Exercise objective -> Could you please write out each line of the records exactly, minus the pictures?

[Stored items]
= Beginning of Section =

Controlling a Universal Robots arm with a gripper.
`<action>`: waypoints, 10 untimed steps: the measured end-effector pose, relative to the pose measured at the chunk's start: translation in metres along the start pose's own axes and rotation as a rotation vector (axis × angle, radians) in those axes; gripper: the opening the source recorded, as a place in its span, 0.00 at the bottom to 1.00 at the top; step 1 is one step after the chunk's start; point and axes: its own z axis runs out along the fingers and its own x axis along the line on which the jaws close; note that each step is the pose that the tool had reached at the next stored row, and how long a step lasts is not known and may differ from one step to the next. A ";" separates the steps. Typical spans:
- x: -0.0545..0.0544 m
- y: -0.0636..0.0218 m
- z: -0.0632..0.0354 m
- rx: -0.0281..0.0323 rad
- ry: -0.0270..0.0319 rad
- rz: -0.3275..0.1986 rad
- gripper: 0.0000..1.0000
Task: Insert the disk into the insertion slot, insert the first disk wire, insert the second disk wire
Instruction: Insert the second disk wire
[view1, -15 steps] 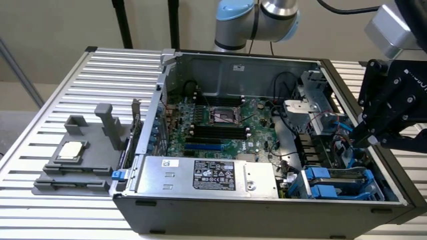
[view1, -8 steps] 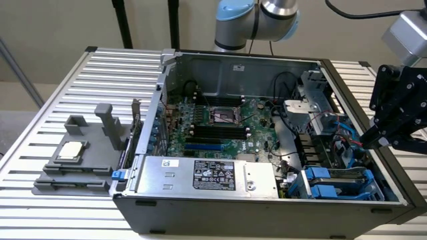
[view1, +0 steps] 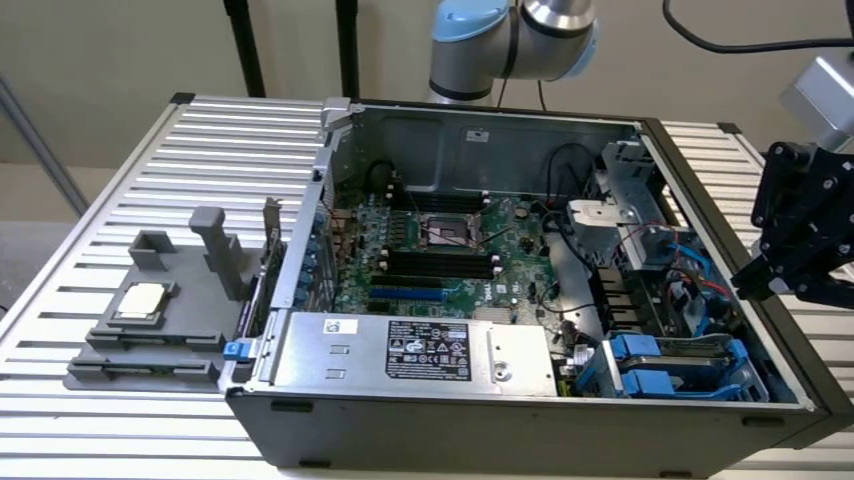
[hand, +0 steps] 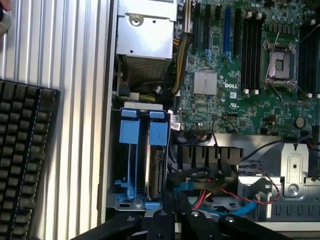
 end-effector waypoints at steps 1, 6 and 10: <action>-0.002 -0.0017 0.0021 -0.0001 0.0003 0.000 0.17; -0.012 -0.0038 0.0124 -0.0002 0.0003 -0.002 0.17; -0.014 -0.0081 0.0199 -0.0004 0.0007 -0.003 0.17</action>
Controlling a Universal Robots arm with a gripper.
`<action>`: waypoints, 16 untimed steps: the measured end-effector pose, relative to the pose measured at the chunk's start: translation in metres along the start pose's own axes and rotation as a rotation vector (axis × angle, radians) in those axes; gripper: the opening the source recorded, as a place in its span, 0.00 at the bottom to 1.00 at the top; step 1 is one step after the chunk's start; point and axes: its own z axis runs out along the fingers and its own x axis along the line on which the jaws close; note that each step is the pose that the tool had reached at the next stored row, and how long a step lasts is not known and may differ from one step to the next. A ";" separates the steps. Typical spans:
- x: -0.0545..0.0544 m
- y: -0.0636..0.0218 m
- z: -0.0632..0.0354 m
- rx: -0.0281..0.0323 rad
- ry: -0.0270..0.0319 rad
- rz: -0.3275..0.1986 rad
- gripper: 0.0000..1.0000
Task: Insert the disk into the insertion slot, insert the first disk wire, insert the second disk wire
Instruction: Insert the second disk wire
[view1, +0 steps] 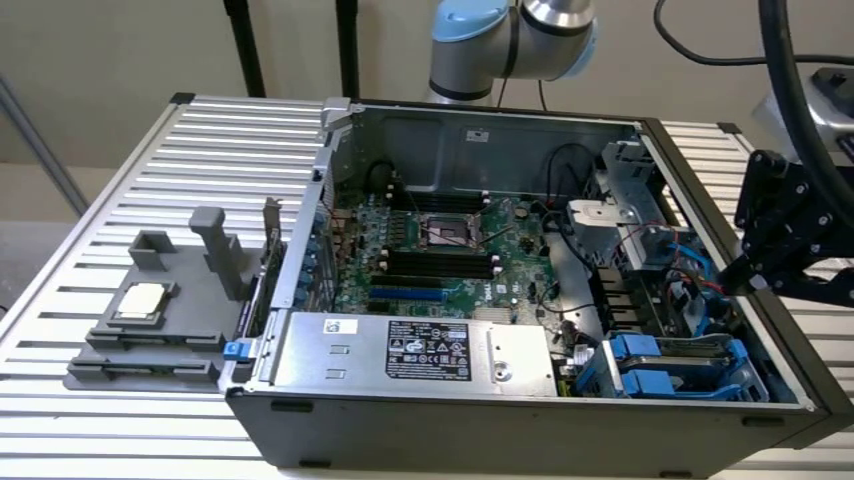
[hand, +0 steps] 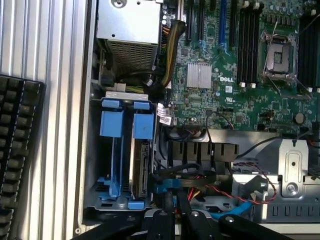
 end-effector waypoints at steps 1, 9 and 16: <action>0.000 -0.0007 0.0017 -0.0001 0.0006 0.000 0.17; 0.002 -0.0013 0.0161 -0.0003 0.0047 -0.001 0.17; 0.002 0.0027 0.0222 -0.0017 0.0047 -0.013 0.17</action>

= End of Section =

Solved problem ->
Controlling a Universal Robots arm with a gripper.
`<action>`: waypoints, 10 untimed steps: the measured end-effector pose, relative to the pose measured at the chunk's start: translation in metres along the start pose's own axes and rotation as a rotation vector (axis × angle, radians) in those axes; gripper: the opening the source recorded, as a place in its span, 0.00 at the bottom to 1.00 at the top; step 1 is one step after the chunk's start; point and axes: its own z axis runs out along the fingers and its own x axis along the line on which the jaws close; note that each step is the pose that the tool had reached at the next stored row, and how long a step lasts is not known and may differ from one step to the next. A ";" separates the steps. Typical spans:
- x: -0.0545..0.0544 m
- y: -0.0636..0.0218 m
- z: -0.0632..0.0354 m
- rx: -0.0281..0.0323 rad
- ry: -0.0270..0.0319 rad
- rz: -0.3275..0.1986 rad
- gripper: 0.0000..1.0000
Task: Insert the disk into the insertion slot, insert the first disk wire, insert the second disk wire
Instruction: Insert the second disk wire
[view1, -15 steps] 
[view1, -8 steps] 
[view1, +0 steps] 
[hand, +0 steps] 
 end-effector waypoints at steps 1, 6 and 10: <action>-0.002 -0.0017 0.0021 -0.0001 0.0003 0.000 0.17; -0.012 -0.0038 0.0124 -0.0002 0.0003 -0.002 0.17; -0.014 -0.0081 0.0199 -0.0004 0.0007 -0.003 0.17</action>
Controlling a Universal Robots arm with a gripper.
`<action>`: waypoints, 16 untimed steps: the measured end-effector pose, relative to the pose measured at the chunk's start: translation in metres along the start pose's own axes and rotation as a rotation vector (axis × angle, radians) in those axes; gripper: the opening the source recorded, as a place in its span, 0.00 at the bottom to 1.00 at the top; step 1 is one step after the chunk's start; point and axes: its own z axis runs out along the fingers and its own x axis along the line on which the jaws close; note that each step is the pose that the tool had reached at the next stored row, and how long a step lasts is not known and may differ from one step to the next. A ";" separates the steps. Typical spans:
- x: -0.0545..0.0544 m
- y: -0.0636..0.0218 m
- z: -0.0632..0.0354 m
- rx: -0.0281..0.0323 rad
- ry: -0.0270..0.0319 rad
- rz: -0.3275..0.1986 rad
- gripper: 0.0000..1.0000
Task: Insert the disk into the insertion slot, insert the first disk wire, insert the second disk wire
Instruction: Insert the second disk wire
[view1, +0 steps] 
[hand, +0 steps] 
 end-effector waypoints at steps 1, 9 and 16: <action>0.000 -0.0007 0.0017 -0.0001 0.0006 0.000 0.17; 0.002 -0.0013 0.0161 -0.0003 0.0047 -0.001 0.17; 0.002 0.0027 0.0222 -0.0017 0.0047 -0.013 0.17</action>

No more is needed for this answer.